Pak Narto akhirnya memberi tahu satu-satunya cara menghentikan kutukan: mereka harus menemukan benda pemicu santet yang ditanam di sekitar rumah dan menghadapinya dengan pengorbanan darah — bukan dalam arti membunuh, tetapi menebus dosa melalui keberanian dan kejujuran. Rina dan Pram menggali halaman belakang rumah mereka pada malam purnama, dan menemukan peti kecil berisi tulang belulang bayi, dibungkus kain hitam dengan simbol kuno.
Saat peti itu dibuka, rumah bergetar, suara tangisan bayi terdengar di seluruh penjuru, dan sosok kakek misterius muncul untuk terakhir kalinya. Dalam adegan klimaks, Rina berhadapan langsung dengan sosok itu dalam dunia gaib — antara hidup dan mati — memohon agar kutukan itu berakhir. Dengan air mata dan tekad, Rina memohon ampun atas dosa leluhurnya dan bersumpah untuk mengakhiri dendam tersebut.

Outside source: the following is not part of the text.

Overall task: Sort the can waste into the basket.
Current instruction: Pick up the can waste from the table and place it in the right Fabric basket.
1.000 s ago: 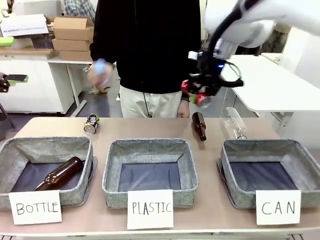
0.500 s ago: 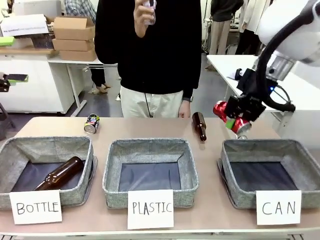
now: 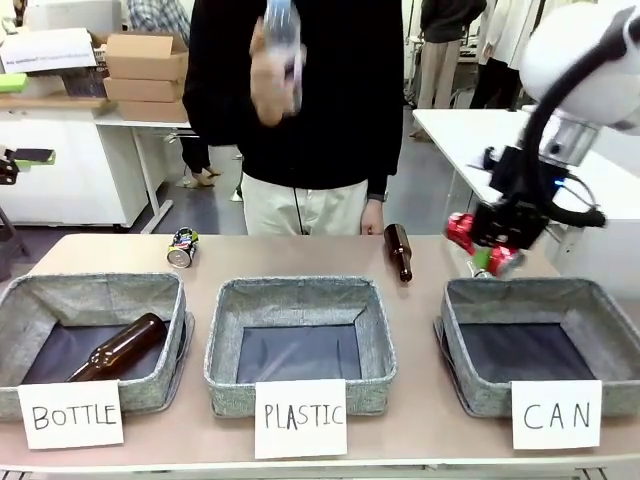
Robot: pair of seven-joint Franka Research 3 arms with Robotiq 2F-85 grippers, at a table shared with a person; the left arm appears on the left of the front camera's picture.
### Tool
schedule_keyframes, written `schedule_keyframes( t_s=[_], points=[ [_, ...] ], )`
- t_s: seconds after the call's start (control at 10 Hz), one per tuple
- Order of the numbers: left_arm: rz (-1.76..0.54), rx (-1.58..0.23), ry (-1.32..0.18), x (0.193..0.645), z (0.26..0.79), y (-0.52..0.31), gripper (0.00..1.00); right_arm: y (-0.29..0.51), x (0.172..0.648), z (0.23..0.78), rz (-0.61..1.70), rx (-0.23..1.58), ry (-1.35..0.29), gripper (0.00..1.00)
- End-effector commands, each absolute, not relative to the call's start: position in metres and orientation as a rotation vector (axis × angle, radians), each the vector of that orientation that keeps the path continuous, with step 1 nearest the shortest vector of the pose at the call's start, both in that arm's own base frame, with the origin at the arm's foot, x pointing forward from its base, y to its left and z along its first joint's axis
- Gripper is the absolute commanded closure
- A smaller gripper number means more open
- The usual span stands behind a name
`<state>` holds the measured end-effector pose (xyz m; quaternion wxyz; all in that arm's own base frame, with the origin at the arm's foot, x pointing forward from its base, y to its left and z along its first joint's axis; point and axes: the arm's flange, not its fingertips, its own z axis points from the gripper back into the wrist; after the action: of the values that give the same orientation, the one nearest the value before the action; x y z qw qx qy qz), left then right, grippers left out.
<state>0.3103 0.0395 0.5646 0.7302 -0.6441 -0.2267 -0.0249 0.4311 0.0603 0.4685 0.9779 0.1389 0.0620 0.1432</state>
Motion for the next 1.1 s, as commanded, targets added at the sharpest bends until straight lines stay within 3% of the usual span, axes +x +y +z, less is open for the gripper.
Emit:
schedule_keyframes(
  t_s=[0.0,0.6,0.7,1.0],
  points=[
    [-0.072,-1.440,-0.520,0.310,0.566,0.038,0.00,0.014,0.402,0.442,0.192,0.150,0.187,0.54],
    [-0.072,-1.440,-0.520,0.310,0.566,0.038,0.00,-0.013,0.386,0.420,0.125,0.180,0.212,0.54],
    [-0.072,-1.440,-0.520,0.310,0.566,0.038,0.00,-0.014,0.388,0.421,0.117,0.179,0.223,0.00],
    [-0.072,-1.440,-0.520,0.310,0.566,0.038,0.00,-0.013,0.391,0.423,0.107,0.171,0.221,0.00]
  ],
)
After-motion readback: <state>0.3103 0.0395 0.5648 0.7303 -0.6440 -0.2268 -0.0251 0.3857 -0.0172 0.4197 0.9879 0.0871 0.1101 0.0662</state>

Akhir film menunjukkan bahwa setelah kejadian itu, suasana rumah menjadi tenang. Rina akhirnya melahirkan seorang bayi laki-laki yang sehat. Namun dalam adegan penutup, kamera memperlihatkan Pram yang sedang menimang anaknya, lalu sekilas muncul bayangan hitam di cermin di belakang mereka. Film berakhir dengan kesan ambigu — apakah kutukan benar-benar telah berakhir, atau hanya tertidur sementara.
Getih Ireng bukan hanya film horor tentang santet, tetapi juga kisah tentang trauma, keturunan, dan kepercayaan. Ia menyoroti bahwa ketakutan terbesar manusia bukan hanya pada makhluk halus, tetapi pada dosa masa lalu yang tak pernah diselesaikan. Film ini menggabungkan unsur mistik Jawa, drama psikologis, dan pesan moral tentang pentingnya menghadapi warisan kelam dengan keberanian, bukan ketakutan.